◆ **What the task requires**
The copy you print must match the listing exactly, with its pictures removed.
▼
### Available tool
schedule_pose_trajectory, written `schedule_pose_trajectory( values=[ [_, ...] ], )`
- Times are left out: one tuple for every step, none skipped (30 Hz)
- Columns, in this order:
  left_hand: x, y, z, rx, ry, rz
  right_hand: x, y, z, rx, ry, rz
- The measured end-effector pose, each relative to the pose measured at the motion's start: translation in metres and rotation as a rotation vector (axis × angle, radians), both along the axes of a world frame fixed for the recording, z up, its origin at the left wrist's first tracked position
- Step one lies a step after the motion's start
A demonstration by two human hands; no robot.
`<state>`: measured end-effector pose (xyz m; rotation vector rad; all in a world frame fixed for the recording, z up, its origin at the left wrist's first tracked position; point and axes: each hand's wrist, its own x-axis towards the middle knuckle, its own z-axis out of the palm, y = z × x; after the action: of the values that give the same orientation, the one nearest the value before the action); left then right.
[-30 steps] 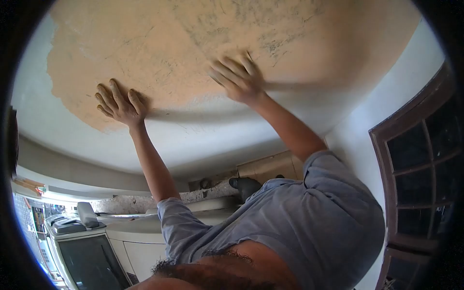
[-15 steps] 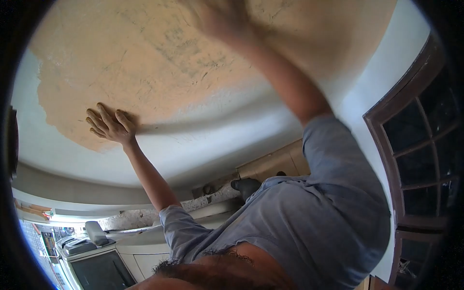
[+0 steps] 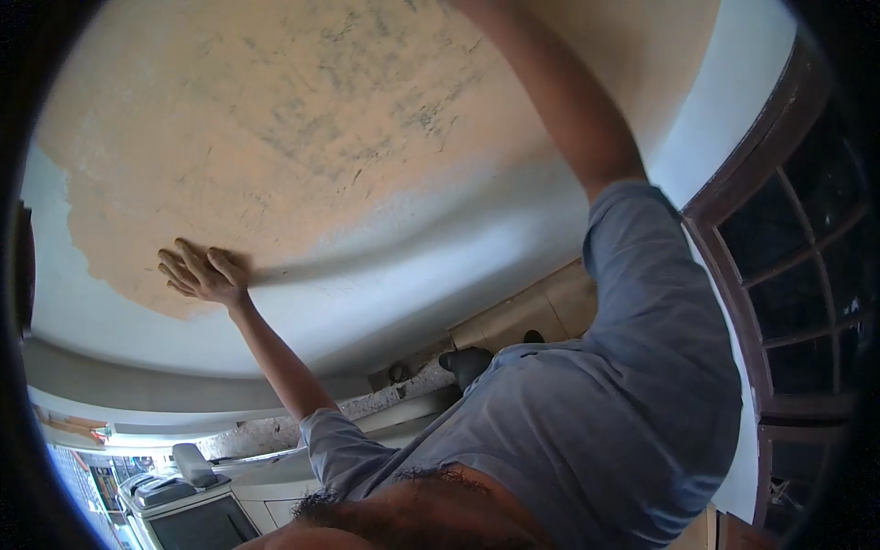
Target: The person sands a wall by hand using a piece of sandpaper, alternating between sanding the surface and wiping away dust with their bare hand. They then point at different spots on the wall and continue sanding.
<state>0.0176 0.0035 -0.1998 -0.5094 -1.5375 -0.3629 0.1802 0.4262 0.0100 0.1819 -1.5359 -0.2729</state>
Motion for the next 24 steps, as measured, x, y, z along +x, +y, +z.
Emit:
schedule_pose_trajectory(
  values=[
    [0.001, 0.000, -0.001, 0.009, 0.002, -0.001, 0.005, -0.001, -0.023, -0.019, -0.030, -0.010],
    [0.001, 0.000, -0.001, 0.013, -0.013, -0.002, 0.004, 0.008, -0.067, -0.078, -0.058, 0.027],
    [0.001, 0.001, -0.001, 0.028, -0.008, 0.004, 0.002, 0.021, -0.123, -0.133, -0.083, 0.070],
    [0.000, 0.001, 0.000, 0.015, -0.008, 0.006, 0.014, 0.019, -0.178, -0.220, -0.167, -0.015],
    [0.001, -0.001, -0.001, -0.002, -0.011, 0.008, 0.010, 0.036, -0.245, -0.223, -0.148, 0.089],
    [0.004, -0.003, -0.003, 0.009, -0.005, 0.018, 0.016, 0.044, -0.287, -0.220, -0.153, 0.115],
    [0.004, -0.003, -0.002, 0.001, 0.003, 0.020, 0.015, 0.051, -0.301, -0.212, -0.148, 0.135],
    [0.001, -0.001, 0.000, -0.013, 0.012, 0.014, 0.013, 0.054, -0.269, -0.204, -0.132, 0.133],
    [0.001, -0.001, 0.001, -0.023, 0.018, 0.003, 0.015, 0.064, -0.234, -0.125, -0.106, 0.130],
    [0.001, -0.002, -0.001, -0.023, 0.008, 0.006, 0.018, 0.073, -0.193, -0.049, -0.087, 0.126],
    [0.001, -0.002, -0.001, -0.015, 0.001, 0.012, 0.011, 0.090, -0.155, -0.131, -0.014, 0.047],
    [0.001, -0.003, -0.001, -0.023, -0.001, 0.023, 0.012, 0.099, -0.150, -0.134, -0.016, 0.039],
    [0.002, -0.003, -0.001, -0.025, -0.008, 0.015, 0.015, 0.108, -0.146, -0.155, -0.001, 0.027],
    [0.002, -0.002, -0.001, -0.024, -0.002, 0.017, 0.018, 0.117, -0.143, -0.174, 0.014, 0.015],
    [0.001, -0.001, 0.000, -0.020, 0.005, 0.021, 0.020, 0.126, -0.139, -0.190, 0.031, 0.004],
    [0.001, -0.001, 0.000, -0.014, 0.010, 0.013, 0.024, 0.134, -0.137, -0.206, 0.045, -0.004],
    [0.001, 0.000, 0.000, -0.013, 0.001, 0.010, 0.027, 0.140, -0.136, -0.224, 0.058, -0.011],
    [0.001, 0.000, 0.000, -0.018, 0.011, 0.016, 0.029, 0.145, -0.136, -0.240, 0.072, -0.014],
    [0.001, 0.000, 0.000, -0.019, 0.025, 0.024, 0.030, 0.149, -0.133, -0.253, 0.090, -0.013],
    [0.000, -0.001, -0.001, -0.015, 0.015, 0.037, 0.028, 0.152, -0.128, -0.263, 0.112, -0.008],
    [0.000, 0.000, 0.000, -0.005, 0.018, 0.047, 0.039, 0.134, -0.161, -0.238, 0.085, 0.100],
    [0.000, -0.001, 0.000, -0.014, 0.019, 0.043, 0.039, 0.146, -0.230, -0.361, 0.031, 0.071],
    [0.002, -0.002, 0.000, -0.023, 0.022, 0.042, 0.044, 0.153, -0.274, -0.380, 0.008, 0.075],
    [0.001, -0.002, 0.000, -0.014, 0.031, 0.050, 0.044, 0.159, -0.291, -0.395, -0.005, 0.076]
  ],
)
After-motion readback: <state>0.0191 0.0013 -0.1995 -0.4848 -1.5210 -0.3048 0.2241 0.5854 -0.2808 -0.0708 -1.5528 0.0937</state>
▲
◆ **Answer to the problem**
### Available tool
schedule_pose_trajectory, written `schedule_pose_trajectory( values=[ [_, ...] ], )`
- Times are left out: one tuple for every step, none skipped (30 Hz)
- Columns, in this order:
  left_hand: x, y, z, rx, ry, rz
  right_hand: x, y, z, rx, ry, rz
- The measured end-effector pose, each relative to the pose measured at the motion's start: translation in metres and rotation as a rotation vector (axis × angle, radians), both along the axes of a world frame fixed for the recording, z up, its origin at the left wrist's first tracked position
- Step one lies a step after the motion's start
A demonstration by two human hands; no robot.
`<state>`: measured end-effector pose (xyz m; rotation vector rad; all in a world frame fixed for the recording, z up, its origin at the left wrist's first tracked position; point and axes: each hand's wrist, its own x-axis towards the middle knuckle, its own z-axis out of the palm, y = z × x; after the action: of the values that give the same orientation, the one nearest the value before the action); left then right.
[-30 steps] 
[-15 steps] 
[+0 steps] 
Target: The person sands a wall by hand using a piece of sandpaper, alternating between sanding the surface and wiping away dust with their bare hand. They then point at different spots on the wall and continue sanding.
<state>0.0176 0.0035 -0.1998 -0.5094 -1.5375 -0.3629 0.1802 0.4262 0.0100 0.1819 -1.5359 -0.2729</state>
Motion for the next 24 steps, as measured, x, y, z along +x, +y, +z.
Emit:
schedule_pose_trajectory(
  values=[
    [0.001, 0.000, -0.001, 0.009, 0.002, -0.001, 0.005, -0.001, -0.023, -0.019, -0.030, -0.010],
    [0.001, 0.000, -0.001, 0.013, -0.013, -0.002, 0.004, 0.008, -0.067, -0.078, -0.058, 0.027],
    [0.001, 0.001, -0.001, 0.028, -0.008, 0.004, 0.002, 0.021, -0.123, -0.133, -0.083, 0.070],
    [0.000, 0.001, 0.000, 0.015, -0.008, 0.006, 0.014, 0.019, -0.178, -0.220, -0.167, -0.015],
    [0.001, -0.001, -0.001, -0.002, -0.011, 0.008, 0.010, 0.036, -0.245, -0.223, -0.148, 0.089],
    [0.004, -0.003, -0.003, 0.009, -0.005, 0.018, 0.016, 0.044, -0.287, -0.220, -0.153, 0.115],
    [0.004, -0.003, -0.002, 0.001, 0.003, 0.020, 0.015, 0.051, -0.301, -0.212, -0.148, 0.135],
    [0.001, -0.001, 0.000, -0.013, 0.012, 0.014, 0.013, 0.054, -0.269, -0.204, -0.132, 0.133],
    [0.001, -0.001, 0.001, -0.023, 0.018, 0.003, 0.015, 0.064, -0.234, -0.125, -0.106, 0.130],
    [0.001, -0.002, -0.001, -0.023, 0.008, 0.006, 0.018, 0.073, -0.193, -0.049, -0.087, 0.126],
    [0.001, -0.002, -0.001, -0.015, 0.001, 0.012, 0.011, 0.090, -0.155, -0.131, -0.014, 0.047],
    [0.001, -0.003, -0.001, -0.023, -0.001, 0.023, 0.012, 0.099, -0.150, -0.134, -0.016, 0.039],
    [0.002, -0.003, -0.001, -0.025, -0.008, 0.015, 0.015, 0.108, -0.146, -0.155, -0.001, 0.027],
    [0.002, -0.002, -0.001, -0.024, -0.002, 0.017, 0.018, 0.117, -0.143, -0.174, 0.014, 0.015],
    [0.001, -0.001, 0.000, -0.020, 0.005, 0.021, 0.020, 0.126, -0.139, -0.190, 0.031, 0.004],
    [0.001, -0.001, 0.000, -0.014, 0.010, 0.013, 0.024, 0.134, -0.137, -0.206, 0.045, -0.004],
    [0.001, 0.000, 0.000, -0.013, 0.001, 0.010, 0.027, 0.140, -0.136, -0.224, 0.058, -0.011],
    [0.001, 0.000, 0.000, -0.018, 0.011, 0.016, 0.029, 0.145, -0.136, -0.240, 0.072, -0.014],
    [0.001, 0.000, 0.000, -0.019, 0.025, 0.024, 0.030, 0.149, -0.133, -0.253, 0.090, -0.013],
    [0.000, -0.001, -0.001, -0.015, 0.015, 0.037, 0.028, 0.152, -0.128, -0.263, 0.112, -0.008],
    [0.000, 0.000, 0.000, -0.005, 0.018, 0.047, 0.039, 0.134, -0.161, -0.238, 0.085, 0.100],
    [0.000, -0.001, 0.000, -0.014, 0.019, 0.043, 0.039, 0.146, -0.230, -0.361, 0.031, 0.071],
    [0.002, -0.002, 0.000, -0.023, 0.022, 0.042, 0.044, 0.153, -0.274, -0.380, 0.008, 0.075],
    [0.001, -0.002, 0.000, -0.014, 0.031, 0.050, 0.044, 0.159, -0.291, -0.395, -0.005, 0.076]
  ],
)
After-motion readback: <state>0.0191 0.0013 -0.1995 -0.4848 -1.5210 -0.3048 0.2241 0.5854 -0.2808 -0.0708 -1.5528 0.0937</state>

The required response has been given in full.